Morgan Davidson has organized a variety of fundraising events, including a Zumba-a-Thon. (Courtesy of Morgan Davidson)

Morgan Davidson has organized a variety of fundraising events, including a Zumba-a-Thon. (Courtesy of Morgan Davidson)

The Teen Heroes column is sponsored by the Helen Diller Family Foundation. To learn more about the foundation’s $36,000 Diller Teen Tikkun Olam Awards, visit

(JTA) — Shortly before her bat mitzvah in 2010, Morgan Davidson made a promise to her grandmother stricken with lymphoma that she would do whatever she could to help others with the disease.

With her mother’s assistance, Davidson soon organized a fundraiser she dubbed “Cuts for a Cure.” For a monetary donation, she and others gave haircuts, held a silent auction and provided a cafe.

“I thought that I’d be happy raising $5,000,” said Davidson, now 17. But the one-day event raised over $28,000, which she donated to City of Hope, a cancer hospital in California, and Be the Match, a global bone marrow donor registry.

The experience, she said, “sparked a real passion in me, and I fell in love with giving back.”

Davidson would channel this passion into starting the Ambassadors for Hope Club at her high school. The group of approximately 30 fellow students organizes events and fundraisers throughout the school year, like gingerbread house-making, bone marrow donor registry drives and a Zumba-a-Thon.

In the two years since she started the club, Davidson said it has raised over $8,000 for the City of Hope and Be the Match.

In 2014, Davidson was awarded a Diller Teen Tikkun Olam Award for her work with the Ambassadors for Hope Club.

A senior at New Jewish Community High School in West Hills, Calif., Davidson has been applying to colleges across the country and plans to study hospitality management and culinary arts. After she graduates high school, the Ambassadors for Hope Club will be in the hands of her younger brother, a high school freshman.

Davidson said she is content with the legacy she leaves behind.

“It was my mission to help other teens find their passion doing tikkun olam as more than just a [school] requirement, but something that you want to be doing,” she said. “The biggest lesson that I learned is that passion and dedication go hand in hand.”

JTA spoke to Davidson recently about the qualities that are important in a hero, her weekly meaningful Jewish experience and the person she’d most like to tell about the Ambassadors of Hope Club.

JTA: What do you think are the important qualities of a hero?

Davidson: Leadership has to be a quality, not only for you but for others. If you can’t lead people, then there’s no point. Also, having passion and dedication.

Can you share with us a meaningful Jewish experience that you’ve had?

I’m a Sunday school teacher, and that’s a huge part of my life. To be able to teach kindergarteners something that I’m so involved in and passionate about is very meaningful to me.

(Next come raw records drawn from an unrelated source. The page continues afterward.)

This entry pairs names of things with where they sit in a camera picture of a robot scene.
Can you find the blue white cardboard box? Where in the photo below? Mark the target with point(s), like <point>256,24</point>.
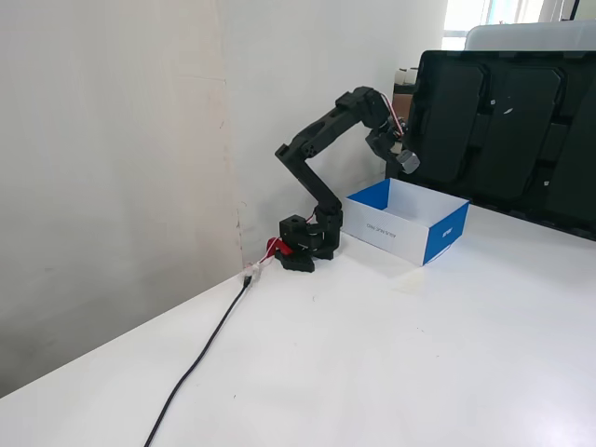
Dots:
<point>396,228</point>

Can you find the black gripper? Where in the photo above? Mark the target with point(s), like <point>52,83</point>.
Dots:
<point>390,150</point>

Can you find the red clamp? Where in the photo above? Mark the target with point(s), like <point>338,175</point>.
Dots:
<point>279,247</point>

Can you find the translucent white storage bin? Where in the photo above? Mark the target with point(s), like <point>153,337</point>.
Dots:
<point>526,35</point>

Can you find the window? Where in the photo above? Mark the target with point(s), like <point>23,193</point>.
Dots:
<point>465,14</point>

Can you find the black plastic tray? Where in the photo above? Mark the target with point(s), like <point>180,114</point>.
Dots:
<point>512,116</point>

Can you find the gray block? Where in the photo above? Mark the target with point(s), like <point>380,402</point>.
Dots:
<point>410,162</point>

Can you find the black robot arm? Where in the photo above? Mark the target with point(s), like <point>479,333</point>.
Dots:
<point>321,130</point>

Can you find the brown cardboard carton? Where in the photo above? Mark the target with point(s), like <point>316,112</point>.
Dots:
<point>401,102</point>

What is your favorite Jewish holiday?

I love Purim! It’s a very fun holiday and really a chance to lighten up. I like to be able to dress up and I love baking hamantaschen.

What other things do you like to do for fun?

I’m a dancer and co-captain of the varsity dance team at school. I have two little brothers, and spending time with them is fun. I love being in the kitchen and cooking, and spending quality time with my friends.

If you could have lunch or coffee with anyone and tell him or her about the Ambassadors of Hope Club, who would it be?

My grandmother. Just to tell her that I kept my promise of helping others in her shoes would mean a lot to me.

What advice would you give to other teens interested in starting a social action project?

You can do anything you set your mind to times 10. Don’t give up, really want it and really work for it.